Une pieuse légende entoure l’origine de ce couvent. Un vieux prêtre anglais nommé Guillaume Languedon, avait prédit depuis fort longtemps l’installation de moines dans le bourg. L’historien de l’ordre Saint François, Marie De Vernon, cite une attestation datant de 1660, par laquelle les habitants de cette petite ville, certifient avoir entendu la prédiction du prêtre. Celle-ci fut signée par d’anciens bourgeois nommés : Mathieu Bertrand, Jean Pelé, Jean Raud et Jacques Cavelier.

Depuis de longues années, dès 1558, les franciscains venaient avec la permission de l’abbé de Fécamp, prêcher à Saint Valery en Caux. A l’époque de la pêche aux harengs, faisant la quête du poisson dans ce bourg et à Veules les Roses, ces moines s’étaient attirés le respect des populations maritimes.

En 1617, suivant la volonté des habitants de Veules les Roses et d’Adrien Lepicard, lieutenant en l’amirauté de Saint Valery et Veules, ils s’étaient établis dans le modeste asile de la chapelle Saint Vandrille. Ce lieu fut converti en hospice pour les personnes malades. Par la suite, grâce à de nombreuses donations, ils purent fonder un véritable couvent.

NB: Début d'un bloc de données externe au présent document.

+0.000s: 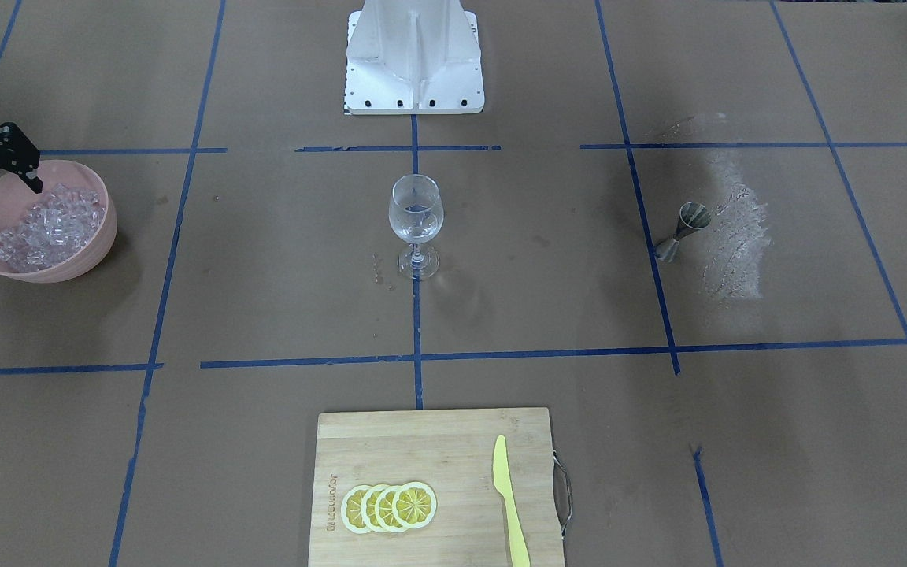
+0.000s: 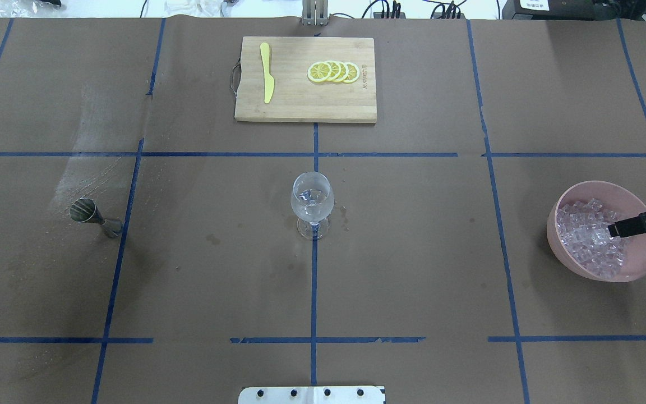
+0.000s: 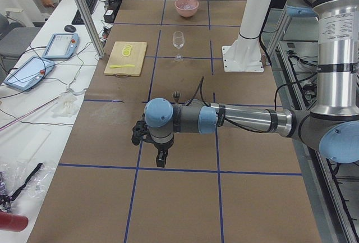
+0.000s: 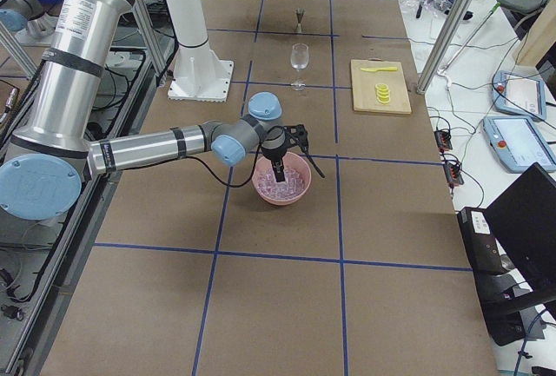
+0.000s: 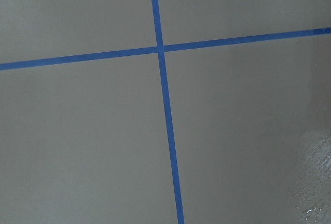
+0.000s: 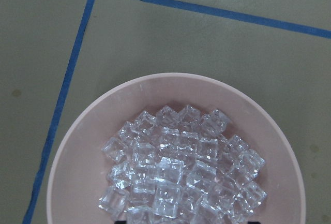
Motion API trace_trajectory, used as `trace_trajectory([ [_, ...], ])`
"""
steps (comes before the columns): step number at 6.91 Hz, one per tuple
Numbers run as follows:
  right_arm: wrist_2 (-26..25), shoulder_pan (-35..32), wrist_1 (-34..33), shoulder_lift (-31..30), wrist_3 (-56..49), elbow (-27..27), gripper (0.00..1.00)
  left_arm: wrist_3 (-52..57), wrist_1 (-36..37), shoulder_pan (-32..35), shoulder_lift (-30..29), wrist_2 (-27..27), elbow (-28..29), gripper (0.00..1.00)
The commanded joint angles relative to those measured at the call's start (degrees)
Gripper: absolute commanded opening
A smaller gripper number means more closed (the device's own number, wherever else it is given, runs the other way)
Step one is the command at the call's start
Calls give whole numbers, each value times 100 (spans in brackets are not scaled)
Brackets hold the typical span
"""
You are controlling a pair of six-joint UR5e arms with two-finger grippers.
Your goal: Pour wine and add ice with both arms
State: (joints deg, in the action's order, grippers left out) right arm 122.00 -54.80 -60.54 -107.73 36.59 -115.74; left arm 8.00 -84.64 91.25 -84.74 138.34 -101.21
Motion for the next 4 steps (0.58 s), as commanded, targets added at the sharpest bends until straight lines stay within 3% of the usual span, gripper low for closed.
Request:
trace_trajectory([
  [1,-184,311,7,32,137,95,81,0,0,7,-34,0,-22,100],
  [4,-396,558,7,198,129,288,76,0,0,-1,-51,0,-22,100],
])
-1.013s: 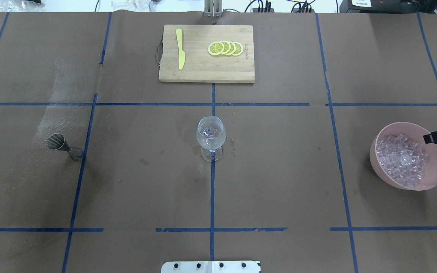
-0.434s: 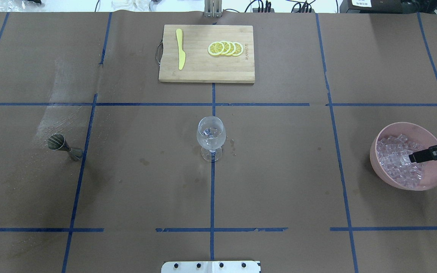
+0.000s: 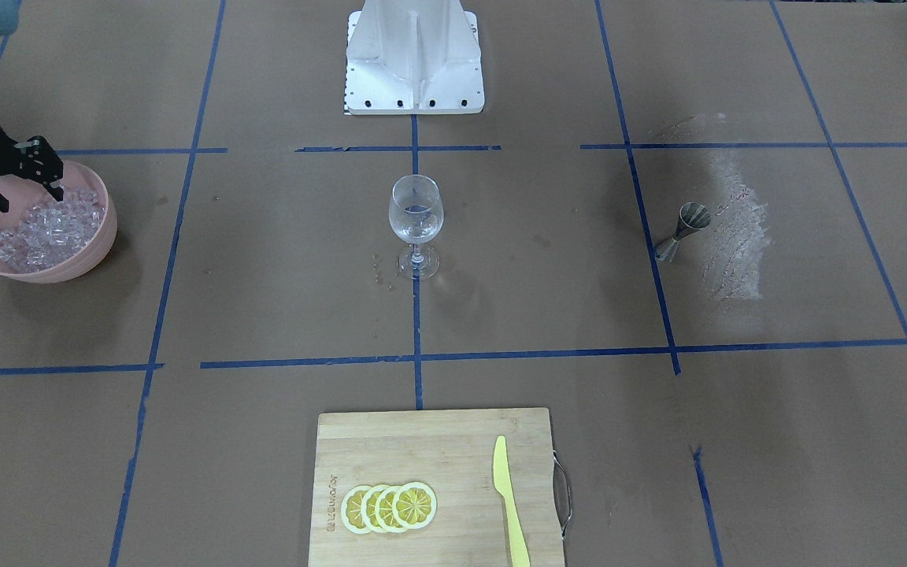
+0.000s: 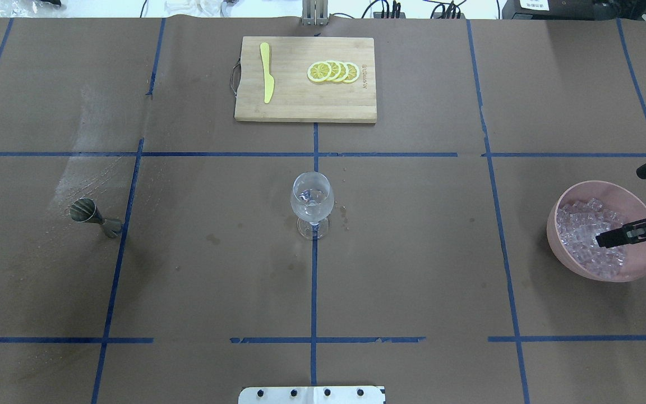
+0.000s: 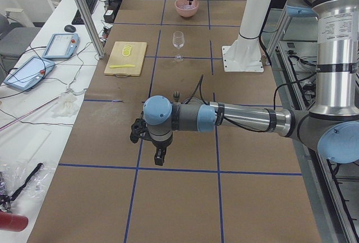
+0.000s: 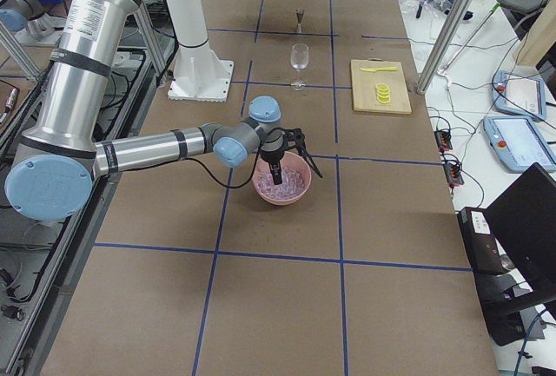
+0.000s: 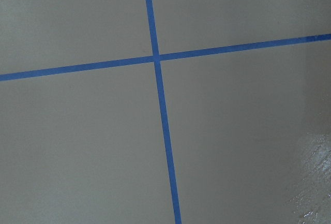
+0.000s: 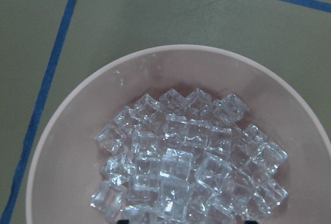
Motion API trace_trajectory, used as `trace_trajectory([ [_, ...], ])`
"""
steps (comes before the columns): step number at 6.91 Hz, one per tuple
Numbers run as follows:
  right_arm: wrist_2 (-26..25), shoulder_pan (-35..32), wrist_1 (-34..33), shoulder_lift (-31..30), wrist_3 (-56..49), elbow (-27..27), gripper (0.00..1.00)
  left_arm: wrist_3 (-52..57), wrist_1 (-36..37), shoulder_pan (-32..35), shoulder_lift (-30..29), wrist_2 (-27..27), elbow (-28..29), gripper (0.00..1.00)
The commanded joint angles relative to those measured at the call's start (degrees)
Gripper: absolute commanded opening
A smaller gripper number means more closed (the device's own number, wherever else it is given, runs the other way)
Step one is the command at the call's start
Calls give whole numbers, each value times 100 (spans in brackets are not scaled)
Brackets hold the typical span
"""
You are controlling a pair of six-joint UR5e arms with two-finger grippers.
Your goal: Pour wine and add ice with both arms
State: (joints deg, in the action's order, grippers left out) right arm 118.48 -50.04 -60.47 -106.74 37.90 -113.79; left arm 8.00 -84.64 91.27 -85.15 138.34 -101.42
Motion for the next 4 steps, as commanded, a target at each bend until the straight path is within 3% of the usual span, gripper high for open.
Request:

Une jalousie s’empara des habitants de Saint Valery en Caux, qui réclamèrent l’introduction des pénitents franciscains dans leur bourg. Le premier intéressé par leurs vœux fut le capitaine et gouverneur du lieu, Adrien De Bréauté. Celui-ci était entre-autre, seigneur de Néville et de Cailleville. Un document fut établi pour l’installation des moines, le 10 novembre 1620, par Adrien, Son épouse Françoise De Roncherolles et noble homme Jean Baptiste De Joves, lieutenant. Par ailleurs, Françoise a fait sa profession de foi dans le couvent de Veules entre les mains de P.Oronce, provincial de l’ordre.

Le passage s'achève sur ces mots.